I heard a quote a few weeks ago which was “beware of worshipping the tea pot and not drinking the tea”. It made me think of the shine of new things, the illusion of something that invariably might turn out to be something completely different once you get into the realities – such as adoption.
I’ve always wanted a proper tea pot – it’s something that other people seem to have but I never can quite bring myself to buy one. I see loads of lovely looking ones but the idea of a tea pot is much more appealing then actually using one. When I have used one it just seems a bit pointless! Those metal ones particularly that you find in canteens that always seem to drip the liquid down your hands as you try and pour – what’s that about?
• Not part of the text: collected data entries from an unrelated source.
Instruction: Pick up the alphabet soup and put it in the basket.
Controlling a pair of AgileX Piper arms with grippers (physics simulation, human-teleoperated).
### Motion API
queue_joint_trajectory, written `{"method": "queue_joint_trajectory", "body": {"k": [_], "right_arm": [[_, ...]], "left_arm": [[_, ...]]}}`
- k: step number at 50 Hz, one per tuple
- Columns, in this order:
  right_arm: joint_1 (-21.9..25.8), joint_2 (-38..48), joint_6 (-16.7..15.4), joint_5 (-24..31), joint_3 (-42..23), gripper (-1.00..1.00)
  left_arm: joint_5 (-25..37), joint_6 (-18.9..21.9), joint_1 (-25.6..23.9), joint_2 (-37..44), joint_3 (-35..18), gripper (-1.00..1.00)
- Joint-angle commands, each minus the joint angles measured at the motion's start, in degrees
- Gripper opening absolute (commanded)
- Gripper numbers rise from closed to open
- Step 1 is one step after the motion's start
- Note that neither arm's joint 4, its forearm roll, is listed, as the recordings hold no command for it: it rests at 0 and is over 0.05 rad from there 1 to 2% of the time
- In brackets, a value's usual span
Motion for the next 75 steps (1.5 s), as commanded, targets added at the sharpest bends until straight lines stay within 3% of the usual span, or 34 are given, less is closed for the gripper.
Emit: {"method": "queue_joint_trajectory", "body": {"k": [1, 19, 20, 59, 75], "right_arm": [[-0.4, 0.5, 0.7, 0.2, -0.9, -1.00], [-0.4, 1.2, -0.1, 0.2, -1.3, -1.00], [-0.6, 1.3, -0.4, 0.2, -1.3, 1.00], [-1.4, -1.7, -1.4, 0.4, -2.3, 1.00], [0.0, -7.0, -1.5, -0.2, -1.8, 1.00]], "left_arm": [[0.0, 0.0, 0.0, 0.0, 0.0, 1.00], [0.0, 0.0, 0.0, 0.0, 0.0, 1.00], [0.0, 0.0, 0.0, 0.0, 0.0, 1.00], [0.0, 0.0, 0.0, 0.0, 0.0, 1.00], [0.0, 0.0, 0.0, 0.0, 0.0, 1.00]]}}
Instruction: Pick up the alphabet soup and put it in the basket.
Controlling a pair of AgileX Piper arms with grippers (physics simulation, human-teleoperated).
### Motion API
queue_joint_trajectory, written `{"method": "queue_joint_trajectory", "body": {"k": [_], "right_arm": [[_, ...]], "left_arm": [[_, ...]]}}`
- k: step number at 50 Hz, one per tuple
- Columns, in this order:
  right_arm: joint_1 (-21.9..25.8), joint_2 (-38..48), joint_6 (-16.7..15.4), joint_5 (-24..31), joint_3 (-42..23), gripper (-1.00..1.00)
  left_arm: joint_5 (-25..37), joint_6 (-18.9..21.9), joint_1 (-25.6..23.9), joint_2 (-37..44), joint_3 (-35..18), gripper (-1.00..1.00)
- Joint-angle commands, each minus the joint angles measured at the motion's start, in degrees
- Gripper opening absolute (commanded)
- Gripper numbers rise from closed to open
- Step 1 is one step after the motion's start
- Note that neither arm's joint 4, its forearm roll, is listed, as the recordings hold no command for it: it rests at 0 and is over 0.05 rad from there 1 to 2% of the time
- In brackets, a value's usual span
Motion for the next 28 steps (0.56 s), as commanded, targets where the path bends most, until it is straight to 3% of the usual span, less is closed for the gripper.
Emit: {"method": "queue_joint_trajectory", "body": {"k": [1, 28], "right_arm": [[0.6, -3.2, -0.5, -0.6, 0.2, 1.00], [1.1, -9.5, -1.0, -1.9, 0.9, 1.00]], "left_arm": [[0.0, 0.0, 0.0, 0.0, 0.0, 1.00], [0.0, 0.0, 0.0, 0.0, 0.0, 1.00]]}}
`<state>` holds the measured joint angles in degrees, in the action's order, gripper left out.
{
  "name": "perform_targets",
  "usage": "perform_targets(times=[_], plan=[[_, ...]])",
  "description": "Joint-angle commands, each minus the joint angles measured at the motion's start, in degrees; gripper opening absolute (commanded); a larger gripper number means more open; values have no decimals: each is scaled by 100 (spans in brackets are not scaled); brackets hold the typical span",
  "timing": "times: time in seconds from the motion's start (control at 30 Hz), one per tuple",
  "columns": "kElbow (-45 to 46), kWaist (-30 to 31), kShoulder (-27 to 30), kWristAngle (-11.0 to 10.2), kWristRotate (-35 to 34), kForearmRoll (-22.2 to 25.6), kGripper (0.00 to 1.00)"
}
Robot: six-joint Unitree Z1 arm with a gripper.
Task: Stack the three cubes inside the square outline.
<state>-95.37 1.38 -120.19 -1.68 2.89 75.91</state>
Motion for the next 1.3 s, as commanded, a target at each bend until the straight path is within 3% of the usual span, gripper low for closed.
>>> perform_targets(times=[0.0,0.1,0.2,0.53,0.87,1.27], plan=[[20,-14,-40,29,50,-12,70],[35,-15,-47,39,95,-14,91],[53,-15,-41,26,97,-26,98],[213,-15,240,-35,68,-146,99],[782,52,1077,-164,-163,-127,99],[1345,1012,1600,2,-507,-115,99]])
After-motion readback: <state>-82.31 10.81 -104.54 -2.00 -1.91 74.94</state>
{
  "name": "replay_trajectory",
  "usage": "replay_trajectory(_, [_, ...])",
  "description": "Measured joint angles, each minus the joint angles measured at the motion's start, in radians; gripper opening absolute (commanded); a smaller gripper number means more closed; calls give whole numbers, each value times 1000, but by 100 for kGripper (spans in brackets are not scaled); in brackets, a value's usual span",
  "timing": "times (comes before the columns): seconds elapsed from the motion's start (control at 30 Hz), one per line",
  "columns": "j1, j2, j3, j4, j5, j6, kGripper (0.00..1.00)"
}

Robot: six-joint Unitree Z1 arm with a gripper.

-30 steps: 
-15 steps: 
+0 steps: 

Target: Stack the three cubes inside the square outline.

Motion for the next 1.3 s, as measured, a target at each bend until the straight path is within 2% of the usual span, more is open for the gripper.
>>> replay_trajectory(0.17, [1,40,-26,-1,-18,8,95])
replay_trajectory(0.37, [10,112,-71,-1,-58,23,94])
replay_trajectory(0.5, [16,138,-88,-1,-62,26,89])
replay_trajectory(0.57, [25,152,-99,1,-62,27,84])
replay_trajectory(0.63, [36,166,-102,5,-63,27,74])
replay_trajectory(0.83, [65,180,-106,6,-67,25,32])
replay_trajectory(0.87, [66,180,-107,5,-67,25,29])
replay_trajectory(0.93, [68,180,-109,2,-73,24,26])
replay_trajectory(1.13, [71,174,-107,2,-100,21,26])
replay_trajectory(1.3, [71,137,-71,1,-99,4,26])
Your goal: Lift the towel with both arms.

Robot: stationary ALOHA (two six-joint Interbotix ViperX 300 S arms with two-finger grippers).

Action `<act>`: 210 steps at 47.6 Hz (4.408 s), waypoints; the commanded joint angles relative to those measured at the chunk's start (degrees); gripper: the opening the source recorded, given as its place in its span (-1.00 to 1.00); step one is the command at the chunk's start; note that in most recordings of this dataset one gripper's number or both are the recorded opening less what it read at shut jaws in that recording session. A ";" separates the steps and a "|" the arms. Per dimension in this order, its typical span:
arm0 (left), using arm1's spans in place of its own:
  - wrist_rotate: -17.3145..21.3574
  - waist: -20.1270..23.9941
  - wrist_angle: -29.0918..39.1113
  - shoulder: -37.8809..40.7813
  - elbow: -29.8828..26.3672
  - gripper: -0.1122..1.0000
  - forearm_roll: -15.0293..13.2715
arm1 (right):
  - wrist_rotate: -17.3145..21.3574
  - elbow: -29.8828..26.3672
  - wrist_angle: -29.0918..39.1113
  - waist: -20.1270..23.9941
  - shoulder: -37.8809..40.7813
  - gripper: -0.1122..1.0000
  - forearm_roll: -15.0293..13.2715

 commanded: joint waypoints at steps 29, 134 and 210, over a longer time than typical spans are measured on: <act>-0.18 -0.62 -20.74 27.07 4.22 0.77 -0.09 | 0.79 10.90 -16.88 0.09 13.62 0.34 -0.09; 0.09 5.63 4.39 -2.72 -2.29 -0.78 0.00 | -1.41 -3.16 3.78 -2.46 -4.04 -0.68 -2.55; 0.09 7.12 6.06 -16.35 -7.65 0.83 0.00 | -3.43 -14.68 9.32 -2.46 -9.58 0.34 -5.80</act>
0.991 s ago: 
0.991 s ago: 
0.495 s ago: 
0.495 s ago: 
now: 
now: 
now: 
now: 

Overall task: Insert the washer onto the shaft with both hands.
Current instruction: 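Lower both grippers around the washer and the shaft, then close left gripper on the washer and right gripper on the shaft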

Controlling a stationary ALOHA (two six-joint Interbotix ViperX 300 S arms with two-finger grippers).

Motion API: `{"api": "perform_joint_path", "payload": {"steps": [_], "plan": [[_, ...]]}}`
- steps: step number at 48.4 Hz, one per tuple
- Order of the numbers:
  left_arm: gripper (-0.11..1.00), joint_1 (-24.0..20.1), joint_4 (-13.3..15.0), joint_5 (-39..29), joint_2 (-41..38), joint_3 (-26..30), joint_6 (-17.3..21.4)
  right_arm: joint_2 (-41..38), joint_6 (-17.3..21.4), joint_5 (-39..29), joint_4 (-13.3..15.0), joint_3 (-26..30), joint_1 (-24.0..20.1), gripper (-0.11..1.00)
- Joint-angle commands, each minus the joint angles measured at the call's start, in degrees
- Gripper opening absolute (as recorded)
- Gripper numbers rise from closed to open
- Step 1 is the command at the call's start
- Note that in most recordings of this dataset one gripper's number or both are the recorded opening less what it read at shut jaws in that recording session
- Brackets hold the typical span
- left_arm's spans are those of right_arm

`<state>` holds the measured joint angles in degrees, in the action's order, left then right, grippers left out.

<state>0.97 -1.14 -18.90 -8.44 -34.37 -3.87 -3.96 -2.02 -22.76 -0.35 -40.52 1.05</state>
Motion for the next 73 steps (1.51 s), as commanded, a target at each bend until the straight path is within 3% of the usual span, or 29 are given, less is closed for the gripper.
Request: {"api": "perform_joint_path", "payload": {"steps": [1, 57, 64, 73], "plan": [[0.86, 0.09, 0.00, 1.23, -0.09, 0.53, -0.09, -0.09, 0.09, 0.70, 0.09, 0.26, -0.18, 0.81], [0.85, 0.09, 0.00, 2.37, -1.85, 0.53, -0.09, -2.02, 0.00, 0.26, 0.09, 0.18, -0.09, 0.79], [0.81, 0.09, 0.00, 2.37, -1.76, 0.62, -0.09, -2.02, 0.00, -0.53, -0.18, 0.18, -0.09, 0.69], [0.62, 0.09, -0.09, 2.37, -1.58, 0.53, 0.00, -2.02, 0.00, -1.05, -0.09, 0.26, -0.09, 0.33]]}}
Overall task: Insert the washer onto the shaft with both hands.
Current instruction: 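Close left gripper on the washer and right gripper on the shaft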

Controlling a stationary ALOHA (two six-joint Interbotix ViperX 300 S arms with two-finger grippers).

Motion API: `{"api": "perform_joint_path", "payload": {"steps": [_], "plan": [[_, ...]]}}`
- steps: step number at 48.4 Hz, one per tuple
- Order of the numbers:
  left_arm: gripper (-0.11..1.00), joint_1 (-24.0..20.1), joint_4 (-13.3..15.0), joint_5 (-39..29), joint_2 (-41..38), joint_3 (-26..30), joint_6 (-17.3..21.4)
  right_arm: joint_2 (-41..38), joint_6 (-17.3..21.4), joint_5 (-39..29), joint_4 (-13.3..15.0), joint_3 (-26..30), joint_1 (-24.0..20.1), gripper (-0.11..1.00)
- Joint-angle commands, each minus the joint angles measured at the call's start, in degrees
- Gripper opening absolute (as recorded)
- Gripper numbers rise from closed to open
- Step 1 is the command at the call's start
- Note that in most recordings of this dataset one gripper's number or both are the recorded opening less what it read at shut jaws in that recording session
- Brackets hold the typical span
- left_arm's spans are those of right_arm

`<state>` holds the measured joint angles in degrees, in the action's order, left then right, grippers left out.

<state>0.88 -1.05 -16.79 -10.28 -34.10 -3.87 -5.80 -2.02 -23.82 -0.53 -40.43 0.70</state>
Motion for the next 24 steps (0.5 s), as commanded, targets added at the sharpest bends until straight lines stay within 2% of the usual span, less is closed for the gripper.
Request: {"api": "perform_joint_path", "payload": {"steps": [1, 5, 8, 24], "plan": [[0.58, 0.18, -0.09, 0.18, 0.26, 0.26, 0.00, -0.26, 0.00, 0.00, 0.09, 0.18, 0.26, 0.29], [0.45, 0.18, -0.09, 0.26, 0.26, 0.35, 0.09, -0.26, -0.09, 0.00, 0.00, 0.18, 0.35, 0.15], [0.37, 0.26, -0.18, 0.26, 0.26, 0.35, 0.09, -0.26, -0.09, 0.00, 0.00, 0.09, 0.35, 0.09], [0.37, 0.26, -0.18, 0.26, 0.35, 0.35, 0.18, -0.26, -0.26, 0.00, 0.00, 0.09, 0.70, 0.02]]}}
Anyway what on earth has this got to do with adoption you might think? Over the last few years I’ve been involved in encouraging others to consider adoption as an option for their family. It’s really difficult sometimes to be positive about this process and about adoption in general as the realities are very often much different to the shiny exterior that’s portrayed on TV or in the media. That’s not to say that I don’t think adoption is a good thing – I do – although of course it’s not ideal for anyone concerned. For our children the ideal is to be with their birth family as they grow. For us we would have liked to have given birth to our children. But adoption is a viable option and a necessity for children whose parents can not look after them. I believe children need to be in families if at all possible.
One of the main differences I’ve noticed over the past year about the process of adoption is that even though more is known about Attachment and vulnerable children, prospective adopters are still very naive coming to panel. Because the process is so much shorter (6 months instead of the 2.5 years that it took us) people are waiting to get approved before they join support groups and actually hear the realities from other adopters. I don’t understand why people do that! You need to know as much as you possibly can before you embark on such a life changing journey.
So what can we suggest to those considering this roller coaster of a journey? Here’s a few tips to give to those you might know thinking about adopting. Also there is an e-book I created a while ago for those considering adoption – please share this link with others if relevant.
1) Read up on adoption – the best book I’ve come across for UK adopters that’s very real and shows both sides – the challenges and joys, is by Sally Donovan called No Matter What.
2) Join a support group – there are many around the country run by Adoption UK. You can find your nearest form the website.
3) Your local authority can put you in touch with other adopters in your area that you can talk to. This is a great way to get to know the realities of adoption and your specific circumstances. So you can meet other single adopters, or people who have birth children too, or people who’ve adopted siblings. We have met with a few prospective adopters and had them spend time with our family to just see what it might feel like.
4) Listen to what others say. Whether you’re a glass half full or half empty it’s human nature to hear stories from others and think “that won’t be us” – whether you hear the horror stories and think – “yes but ours won’t be like that” or indeed hear good stories and think “yes but ours won’t be like that”. It’s really hard to accept what you hear before you’re actually living it yourself and be able to imagine how it will be, because the truth is it may be better and it may be worse. The chances are though that the challenges adopters face will be present for most adopters to one degree or another and this is why it’s so important to build friendships with other adopters before you have your children, so that you have people to go to who understand when you really need help.
5) Finally accept that adoption will be part of your life from the moment you take an adopted child into your home. Of course not everything is about adoption – there’s normal child development issues and things all families experience. But adoption is a part of your child’s life and will be forever – whether you help them to accept that and to deal with all the future issues that might bring, could be really important to their growth and to you as a family.